Mientras la empresa desmentía el cierre definitivo, distintas versiones circulaban en medios y redes, generando incertidumbre tanto en trabajadores como en clientes.

¿Concurso, cooperativa o desaparición?

Durante el conflicto, surgieron distintas alternativas: desde la posibilidad de que los trabajadores conformaran una cooperativa, hasta la eventual compra de la empresa por terceros a través de un concurso de acreedores. Sin embargo, para el público general, el desenlace nunca fue comunicado con claridad.

Hoy, La Vienesa aparece en registros digitales como “cerrada temporalmente”, una etiqueta ambigua que no termina de explicar si se trata de una pausa, una transición o el epílogo definitivo de la empresa.

Más que una panadería

El caso presentado el día de hoy, excede largamente al de una compañía cerrada. Refleja problemas recurrentes en el tejido empresarial uruguayo:

– La falta de transparencia en los procesos de cierre y liquidación,
– La desprotección de los trabajadores ante crisis repentinas y no tan repentinas,
– Y la dificultad de acceder a declaraciones precisas sobre el destino final de instituciones comerciales que parecían inquebrantables.

Como tantas otras marcas históricas, La Vienesa no desapareció de un día para otro: se fue desdibujando entre comunicados confusos, locales vacíos y un silencio que aún hoy deja más preguntas que respuestas.

Una imagen vale más que mil palabras

Productos de panadería entregados en caja de cartón simple, con envoltorios mínimos y presentación básica, en los últimos meses de actividad de La Vienesa.

La imagen de arriba, compartida por clientes en el perfil Google Maps de la empresa, durante los últimos meses de actividad, resume mejor que cualquier comunicado oficial el estado final de la misma. Ni siquiera hay necesidad de adjetivar demasiado. Y eso, paradójicamente, es lo más fuerte.

Sin declarar intenciones, en la foto se observa:

- Productos entregados directamente en una caja de cartón simple, sin separadores internos ni base absorbente.

- Restos de grasa visibles en la caja y en los envoltorios de papel.

- Piezas desplazadas y deformadas, lo que indica que no hubo cuidado en la disposición ni en el transporte.

- Presentación mínima o inexistente: papeles sueltos, algunos productos sin envoltorio individual.

- Escasa variedad: rellenos similares, colores repetidos, poca diferenciación entre sabores.

- Ausencia de elementos básicos habituales en panaderías: etiquetas, identificación de sabores, protección para evitar que los productos se aplasten o mezclen.

Nada de esto es opinión o subjetivo: es lo que la imagen muestra.
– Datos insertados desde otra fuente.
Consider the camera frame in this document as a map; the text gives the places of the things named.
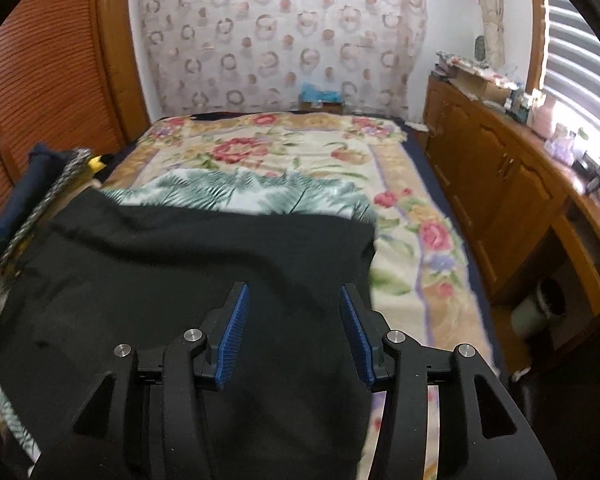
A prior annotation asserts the wooden cabinet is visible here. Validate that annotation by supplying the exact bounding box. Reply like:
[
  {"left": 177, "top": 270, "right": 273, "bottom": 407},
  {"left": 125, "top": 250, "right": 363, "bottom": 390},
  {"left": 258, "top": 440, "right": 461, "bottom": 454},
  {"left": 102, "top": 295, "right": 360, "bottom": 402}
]
[{"left": 422, "top": 75, "right": 600, "bottom": 361}]

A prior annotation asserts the open cardboard box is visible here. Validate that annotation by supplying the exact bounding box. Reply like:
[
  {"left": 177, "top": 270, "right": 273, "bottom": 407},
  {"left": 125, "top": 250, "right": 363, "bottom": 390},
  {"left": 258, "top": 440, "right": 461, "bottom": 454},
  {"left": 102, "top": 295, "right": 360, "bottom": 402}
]
[{"left": 452, "top": 67, "right": 511, "bottom": 103}]

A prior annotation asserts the brown box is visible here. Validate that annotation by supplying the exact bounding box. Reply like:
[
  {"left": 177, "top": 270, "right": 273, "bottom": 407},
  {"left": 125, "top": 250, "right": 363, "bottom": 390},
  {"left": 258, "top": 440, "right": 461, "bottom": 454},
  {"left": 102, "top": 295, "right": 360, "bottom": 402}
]
[{"left": 300, "top": 100, "right": 343, "bottom": 115}]

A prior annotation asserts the floral blanket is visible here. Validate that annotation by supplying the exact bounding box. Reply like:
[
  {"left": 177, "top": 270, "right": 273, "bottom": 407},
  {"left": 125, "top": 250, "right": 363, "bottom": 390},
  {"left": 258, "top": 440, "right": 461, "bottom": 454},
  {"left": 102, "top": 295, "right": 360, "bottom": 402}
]
[{"left": 102, "top": 112, "right": 496, "bottom": 480}]

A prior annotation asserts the wooden window frame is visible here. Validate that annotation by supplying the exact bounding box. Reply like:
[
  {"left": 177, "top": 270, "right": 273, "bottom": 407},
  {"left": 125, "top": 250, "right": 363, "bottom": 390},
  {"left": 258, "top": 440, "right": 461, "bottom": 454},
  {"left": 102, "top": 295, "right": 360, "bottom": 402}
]
[{"left": 527, "top": 0, "right": 548, "bottom": 96}]

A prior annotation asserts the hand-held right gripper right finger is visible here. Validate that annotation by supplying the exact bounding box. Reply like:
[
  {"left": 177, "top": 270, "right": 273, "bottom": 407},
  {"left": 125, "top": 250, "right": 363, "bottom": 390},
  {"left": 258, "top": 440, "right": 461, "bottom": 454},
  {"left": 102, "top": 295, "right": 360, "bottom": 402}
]
[{"left": 339, "top": 282, "right": 556, "bottom": 480}]

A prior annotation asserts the white window blind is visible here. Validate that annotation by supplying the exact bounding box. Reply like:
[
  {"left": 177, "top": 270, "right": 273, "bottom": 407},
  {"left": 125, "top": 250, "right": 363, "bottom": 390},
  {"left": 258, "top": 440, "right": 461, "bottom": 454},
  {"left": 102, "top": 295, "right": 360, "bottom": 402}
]
[{"left": 540, "top": 0, "right": 600, "bottom": 116}]

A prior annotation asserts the yellow plush toy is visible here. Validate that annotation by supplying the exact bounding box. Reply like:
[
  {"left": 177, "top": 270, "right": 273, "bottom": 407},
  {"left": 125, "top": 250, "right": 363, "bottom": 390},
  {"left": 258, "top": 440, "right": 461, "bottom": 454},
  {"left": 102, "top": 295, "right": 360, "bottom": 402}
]
[{"left": 82, "top": 152, "right": 116, "bottom": 191}]

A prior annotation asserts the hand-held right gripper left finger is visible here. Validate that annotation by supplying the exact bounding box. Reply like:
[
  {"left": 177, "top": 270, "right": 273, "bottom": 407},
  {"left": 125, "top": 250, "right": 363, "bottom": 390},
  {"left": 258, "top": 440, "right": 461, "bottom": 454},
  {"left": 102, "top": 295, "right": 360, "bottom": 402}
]
[{"left": 30, "top": 281, "right": 252, "bottom": 480}]

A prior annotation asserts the blue plastic bag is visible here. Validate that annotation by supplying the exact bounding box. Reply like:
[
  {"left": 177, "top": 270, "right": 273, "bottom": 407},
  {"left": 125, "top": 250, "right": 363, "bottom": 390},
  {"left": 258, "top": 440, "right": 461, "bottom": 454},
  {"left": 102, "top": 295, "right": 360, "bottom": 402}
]
[{"left": 300, "top": 82, "right": 343, "bottom": 103}]

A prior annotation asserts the cream tied curtain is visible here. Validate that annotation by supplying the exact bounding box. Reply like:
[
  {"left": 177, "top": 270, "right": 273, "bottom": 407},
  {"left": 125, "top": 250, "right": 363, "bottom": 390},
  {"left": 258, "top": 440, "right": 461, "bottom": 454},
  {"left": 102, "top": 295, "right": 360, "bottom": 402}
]
[{"left": 467, "top": 0, "right": 506, "bottom": 68}]

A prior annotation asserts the leaf print bed sheet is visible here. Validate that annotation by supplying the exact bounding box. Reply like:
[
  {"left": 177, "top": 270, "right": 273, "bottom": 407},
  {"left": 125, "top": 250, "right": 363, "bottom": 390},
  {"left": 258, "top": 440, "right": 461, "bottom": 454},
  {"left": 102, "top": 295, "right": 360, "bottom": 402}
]
[{"left": 0, "top": 167, "right": 381, "bottom": 461}]

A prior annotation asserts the black printed t-shirt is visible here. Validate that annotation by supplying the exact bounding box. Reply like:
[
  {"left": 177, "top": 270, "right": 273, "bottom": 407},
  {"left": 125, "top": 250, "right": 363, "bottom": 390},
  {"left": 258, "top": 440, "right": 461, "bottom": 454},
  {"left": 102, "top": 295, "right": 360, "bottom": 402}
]
[{"left": 0, "top": 192, "right": 378, "bottom": 480}]

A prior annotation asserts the navy bed sheet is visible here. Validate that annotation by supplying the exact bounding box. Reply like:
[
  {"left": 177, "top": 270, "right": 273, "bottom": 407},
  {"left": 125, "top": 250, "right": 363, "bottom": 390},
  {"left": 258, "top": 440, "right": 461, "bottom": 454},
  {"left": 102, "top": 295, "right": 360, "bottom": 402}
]
[{"left": 395, "top": 117, "right": 506, "bottom": 376}]

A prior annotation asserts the circle patterned sheer curtain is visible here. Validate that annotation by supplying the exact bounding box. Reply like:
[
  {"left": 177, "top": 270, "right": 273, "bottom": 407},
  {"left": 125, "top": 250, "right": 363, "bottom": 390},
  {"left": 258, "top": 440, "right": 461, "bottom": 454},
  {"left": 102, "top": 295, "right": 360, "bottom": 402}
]
[{"left": 130, "top": 0, "right": 428, "bottom": 118}]

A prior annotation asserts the wooden louvered wardrobe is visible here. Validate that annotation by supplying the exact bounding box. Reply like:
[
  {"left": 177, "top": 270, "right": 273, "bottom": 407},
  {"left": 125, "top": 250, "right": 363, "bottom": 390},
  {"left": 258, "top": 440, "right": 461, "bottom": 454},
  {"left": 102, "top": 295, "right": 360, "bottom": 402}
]
[{"left": 0, "top": 0, "right": 151, "bottom": 261}]

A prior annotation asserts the navy garment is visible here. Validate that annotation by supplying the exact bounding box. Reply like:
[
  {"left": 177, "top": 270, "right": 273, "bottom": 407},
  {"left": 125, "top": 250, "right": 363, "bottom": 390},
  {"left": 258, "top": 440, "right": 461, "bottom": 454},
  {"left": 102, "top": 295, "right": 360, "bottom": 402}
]
[{"left": 0, "top": 142, "right": 66, "bottom": 248}]

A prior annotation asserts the white cylindrical bin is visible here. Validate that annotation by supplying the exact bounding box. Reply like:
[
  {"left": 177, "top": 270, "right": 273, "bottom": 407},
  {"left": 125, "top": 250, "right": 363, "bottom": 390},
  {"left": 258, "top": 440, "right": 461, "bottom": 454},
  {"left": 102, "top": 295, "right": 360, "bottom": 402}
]
[{"left": 510, "top": 280, "right": 567, "bottom": 342}]

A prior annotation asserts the clear plastic container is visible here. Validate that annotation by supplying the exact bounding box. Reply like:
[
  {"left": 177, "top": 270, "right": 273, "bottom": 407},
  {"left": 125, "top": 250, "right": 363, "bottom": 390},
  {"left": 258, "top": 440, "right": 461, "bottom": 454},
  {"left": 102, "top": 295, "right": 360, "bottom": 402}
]
[{"left": 547, "top": 122, "right": 578, "bottom": 158}]

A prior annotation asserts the pink bottle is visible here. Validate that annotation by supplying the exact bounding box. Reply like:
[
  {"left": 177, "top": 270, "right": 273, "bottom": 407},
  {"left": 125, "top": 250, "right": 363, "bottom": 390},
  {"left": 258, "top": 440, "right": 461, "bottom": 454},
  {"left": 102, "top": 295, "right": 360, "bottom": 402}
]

¿Qué representa esto en términos de “declive”? Aquí está el punto central:  un cambio notable en los estándares del producto: presentación básica, menor variedad y embalajes improvisados, muy lejos de la imagen cuidada que históricamente caracterizó a La Vienesa.


Esto conecta perfecto con lo que ya mencionamos antes: pedidos expresos de la empresa hacia los trabajadores de “hacer rendir al máximo los insumos”. No olvidemos también las quejas que son visibles hasta el día de hoy, que agregan también el abrupto aumento de precios y recargos por delivery.

Todo encaja como piezas de un mismo deterioro: cómo las crisis empresariales se filtran en lo cotidiano, cómo el ajuste no es solo en números, sino también en calidad, experiencia y cuidado, pero sobre todo, cómo una marca tradicional empieza a romper el pacto simbólico que durante décadas, supo mantener con sus clientes.